----- EXTRACTED DATA -----

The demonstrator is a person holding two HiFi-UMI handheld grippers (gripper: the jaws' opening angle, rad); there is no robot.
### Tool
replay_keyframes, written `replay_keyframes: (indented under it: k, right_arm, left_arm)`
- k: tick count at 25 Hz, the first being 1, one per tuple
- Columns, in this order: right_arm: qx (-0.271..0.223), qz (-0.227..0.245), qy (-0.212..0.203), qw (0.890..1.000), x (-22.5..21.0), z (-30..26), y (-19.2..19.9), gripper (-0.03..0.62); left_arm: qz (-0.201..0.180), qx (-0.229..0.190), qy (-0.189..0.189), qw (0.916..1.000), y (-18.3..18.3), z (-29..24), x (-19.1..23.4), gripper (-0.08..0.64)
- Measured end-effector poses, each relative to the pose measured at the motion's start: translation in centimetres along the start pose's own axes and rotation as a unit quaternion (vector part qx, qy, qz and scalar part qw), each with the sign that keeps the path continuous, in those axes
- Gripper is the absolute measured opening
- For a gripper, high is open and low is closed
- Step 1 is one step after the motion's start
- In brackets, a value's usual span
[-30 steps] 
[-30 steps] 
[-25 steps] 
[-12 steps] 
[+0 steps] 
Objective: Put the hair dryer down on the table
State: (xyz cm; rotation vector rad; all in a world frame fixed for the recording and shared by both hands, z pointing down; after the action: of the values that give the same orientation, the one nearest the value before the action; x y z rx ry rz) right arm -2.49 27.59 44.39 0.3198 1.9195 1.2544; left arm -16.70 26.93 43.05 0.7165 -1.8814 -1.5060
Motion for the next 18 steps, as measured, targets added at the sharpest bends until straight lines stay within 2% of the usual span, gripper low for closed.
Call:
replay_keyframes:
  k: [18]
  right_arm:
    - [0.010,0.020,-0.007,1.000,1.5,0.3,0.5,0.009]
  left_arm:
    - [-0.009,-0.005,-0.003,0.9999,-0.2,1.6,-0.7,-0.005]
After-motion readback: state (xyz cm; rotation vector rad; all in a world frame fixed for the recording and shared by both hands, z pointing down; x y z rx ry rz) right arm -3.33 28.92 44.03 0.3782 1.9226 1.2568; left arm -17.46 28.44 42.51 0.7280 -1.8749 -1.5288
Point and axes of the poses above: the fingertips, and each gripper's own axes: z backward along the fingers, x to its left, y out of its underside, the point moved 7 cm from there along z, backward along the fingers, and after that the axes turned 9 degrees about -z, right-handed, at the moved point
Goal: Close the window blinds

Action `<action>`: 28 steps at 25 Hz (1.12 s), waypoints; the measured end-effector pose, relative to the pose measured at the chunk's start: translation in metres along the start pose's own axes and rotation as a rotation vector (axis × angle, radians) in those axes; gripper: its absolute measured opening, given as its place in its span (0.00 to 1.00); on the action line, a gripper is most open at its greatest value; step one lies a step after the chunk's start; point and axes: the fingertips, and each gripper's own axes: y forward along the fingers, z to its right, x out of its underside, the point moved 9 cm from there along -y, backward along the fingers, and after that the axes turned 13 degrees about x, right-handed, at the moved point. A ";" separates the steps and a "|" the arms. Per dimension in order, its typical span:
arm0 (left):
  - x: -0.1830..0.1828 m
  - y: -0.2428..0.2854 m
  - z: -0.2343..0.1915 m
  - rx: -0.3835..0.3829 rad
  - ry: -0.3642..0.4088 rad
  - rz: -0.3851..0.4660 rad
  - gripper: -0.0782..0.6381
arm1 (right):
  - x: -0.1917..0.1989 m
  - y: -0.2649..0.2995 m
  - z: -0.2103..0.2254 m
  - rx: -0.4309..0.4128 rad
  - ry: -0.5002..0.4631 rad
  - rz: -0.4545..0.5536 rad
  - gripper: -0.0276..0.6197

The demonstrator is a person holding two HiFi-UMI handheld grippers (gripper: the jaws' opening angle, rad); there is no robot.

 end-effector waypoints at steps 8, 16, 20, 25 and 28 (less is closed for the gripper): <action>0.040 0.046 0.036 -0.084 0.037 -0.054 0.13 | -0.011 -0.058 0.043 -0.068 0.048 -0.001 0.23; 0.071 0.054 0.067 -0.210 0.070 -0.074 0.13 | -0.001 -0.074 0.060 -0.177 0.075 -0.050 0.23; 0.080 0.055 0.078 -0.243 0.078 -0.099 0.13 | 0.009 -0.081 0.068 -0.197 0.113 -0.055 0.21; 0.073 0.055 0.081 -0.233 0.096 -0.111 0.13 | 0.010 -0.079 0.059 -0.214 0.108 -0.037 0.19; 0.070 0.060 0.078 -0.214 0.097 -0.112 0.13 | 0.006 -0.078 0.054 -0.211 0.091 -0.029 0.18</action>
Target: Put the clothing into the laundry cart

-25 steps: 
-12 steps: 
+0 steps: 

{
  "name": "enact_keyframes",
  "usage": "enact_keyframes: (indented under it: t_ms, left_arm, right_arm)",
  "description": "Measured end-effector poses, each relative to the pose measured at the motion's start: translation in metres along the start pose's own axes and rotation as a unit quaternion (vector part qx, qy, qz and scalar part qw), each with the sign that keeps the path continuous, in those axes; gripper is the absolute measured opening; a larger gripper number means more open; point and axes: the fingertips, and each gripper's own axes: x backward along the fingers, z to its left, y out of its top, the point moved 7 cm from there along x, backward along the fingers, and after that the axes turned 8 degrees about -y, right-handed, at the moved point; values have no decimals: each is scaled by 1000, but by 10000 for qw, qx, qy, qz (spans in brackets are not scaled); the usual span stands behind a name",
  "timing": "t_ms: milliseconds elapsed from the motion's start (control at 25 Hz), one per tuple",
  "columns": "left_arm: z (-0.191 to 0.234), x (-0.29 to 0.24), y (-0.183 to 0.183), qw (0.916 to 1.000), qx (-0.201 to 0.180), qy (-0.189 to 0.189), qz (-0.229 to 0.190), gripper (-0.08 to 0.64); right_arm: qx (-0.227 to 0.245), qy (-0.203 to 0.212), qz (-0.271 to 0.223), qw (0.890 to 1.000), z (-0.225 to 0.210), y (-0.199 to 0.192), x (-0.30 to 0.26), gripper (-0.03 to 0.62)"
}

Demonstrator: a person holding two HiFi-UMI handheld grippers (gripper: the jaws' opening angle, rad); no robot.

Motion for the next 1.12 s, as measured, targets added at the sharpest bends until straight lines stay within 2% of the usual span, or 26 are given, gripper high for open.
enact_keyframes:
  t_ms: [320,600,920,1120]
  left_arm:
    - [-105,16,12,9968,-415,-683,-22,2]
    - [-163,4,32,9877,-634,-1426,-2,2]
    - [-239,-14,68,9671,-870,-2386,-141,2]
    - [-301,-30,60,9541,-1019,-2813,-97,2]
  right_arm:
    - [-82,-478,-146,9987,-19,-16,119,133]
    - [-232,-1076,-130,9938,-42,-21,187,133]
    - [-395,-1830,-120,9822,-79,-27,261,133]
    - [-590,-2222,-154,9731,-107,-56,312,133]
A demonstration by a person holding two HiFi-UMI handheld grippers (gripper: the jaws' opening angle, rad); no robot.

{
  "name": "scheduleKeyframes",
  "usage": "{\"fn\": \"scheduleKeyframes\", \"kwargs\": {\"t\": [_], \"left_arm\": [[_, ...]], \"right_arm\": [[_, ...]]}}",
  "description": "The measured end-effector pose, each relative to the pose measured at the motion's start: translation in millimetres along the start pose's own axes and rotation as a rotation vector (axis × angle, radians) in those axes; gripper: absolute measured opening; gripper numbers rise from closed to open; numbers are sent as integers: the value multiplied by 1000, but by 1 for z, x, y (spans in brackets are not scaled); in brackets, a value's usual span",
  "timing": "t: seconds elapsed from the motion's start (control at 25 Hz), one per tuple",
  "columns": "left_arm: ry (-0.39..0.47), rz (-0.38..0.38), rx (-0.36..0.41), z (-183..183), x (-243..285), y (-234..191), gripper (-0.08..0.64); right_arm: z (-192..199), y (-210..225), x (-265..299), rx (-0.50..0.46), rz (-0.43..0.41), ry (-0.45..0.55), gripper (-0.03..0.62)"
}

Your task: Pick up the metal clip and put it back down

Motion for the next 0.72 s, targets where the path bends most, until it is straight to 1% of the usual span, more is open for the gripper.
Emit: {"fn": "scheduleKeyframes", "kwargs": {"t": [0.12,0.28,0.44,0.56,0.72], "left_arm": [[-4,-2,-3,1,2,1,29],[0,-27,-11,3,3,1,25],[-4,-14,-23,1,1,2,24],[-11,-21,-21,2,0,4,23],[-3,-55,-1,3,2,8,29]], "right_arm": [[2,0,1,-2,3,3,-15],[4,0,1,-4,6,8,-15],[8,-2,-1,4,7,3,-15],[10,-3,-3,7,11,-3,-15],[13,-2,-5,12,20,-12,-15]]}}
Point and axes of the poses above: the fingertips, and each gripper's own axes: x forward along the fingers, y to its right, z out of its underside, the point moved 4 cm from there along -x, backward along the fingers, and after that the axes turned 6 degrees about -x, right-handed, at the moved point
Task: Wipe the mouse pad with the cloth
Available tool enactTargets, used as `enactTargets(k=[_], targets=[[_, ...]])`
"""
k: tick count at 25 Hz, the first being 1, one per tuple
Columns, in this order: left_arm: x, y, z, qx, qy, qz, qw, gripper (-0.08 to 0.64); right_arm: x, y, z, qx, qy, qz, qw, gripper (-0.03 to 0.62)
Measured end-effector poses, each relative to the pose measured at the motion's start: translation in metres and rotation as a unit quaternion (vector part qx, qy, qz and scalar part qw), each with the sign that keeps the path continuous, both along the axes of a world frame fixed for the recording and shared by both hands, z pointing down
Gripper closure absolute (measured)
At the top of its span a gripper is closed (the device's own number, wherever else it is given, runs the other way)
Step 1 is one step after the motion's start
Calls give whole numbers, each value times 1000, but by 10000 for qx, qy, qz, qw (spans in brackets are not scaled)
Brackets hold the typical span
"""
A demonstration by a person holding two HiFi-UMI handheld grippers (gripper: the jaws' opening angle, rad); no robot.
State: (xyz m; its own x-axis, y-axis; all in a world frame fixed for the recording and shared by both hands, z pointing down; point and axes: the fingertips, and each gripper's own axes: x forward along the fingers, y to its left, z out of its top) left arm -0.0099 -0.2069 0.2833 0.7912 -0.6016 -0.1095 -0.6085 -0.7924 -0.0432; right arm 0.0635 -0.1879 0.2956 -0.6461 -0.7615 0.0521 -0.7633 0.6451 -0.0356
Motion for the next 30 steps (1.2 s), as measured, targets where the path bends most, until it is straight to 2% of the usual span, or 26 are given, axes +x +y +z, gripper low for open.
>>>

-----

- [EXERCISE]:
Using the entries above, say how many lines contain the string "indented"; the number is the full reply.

- [EXERCISE OUTPUT]:
2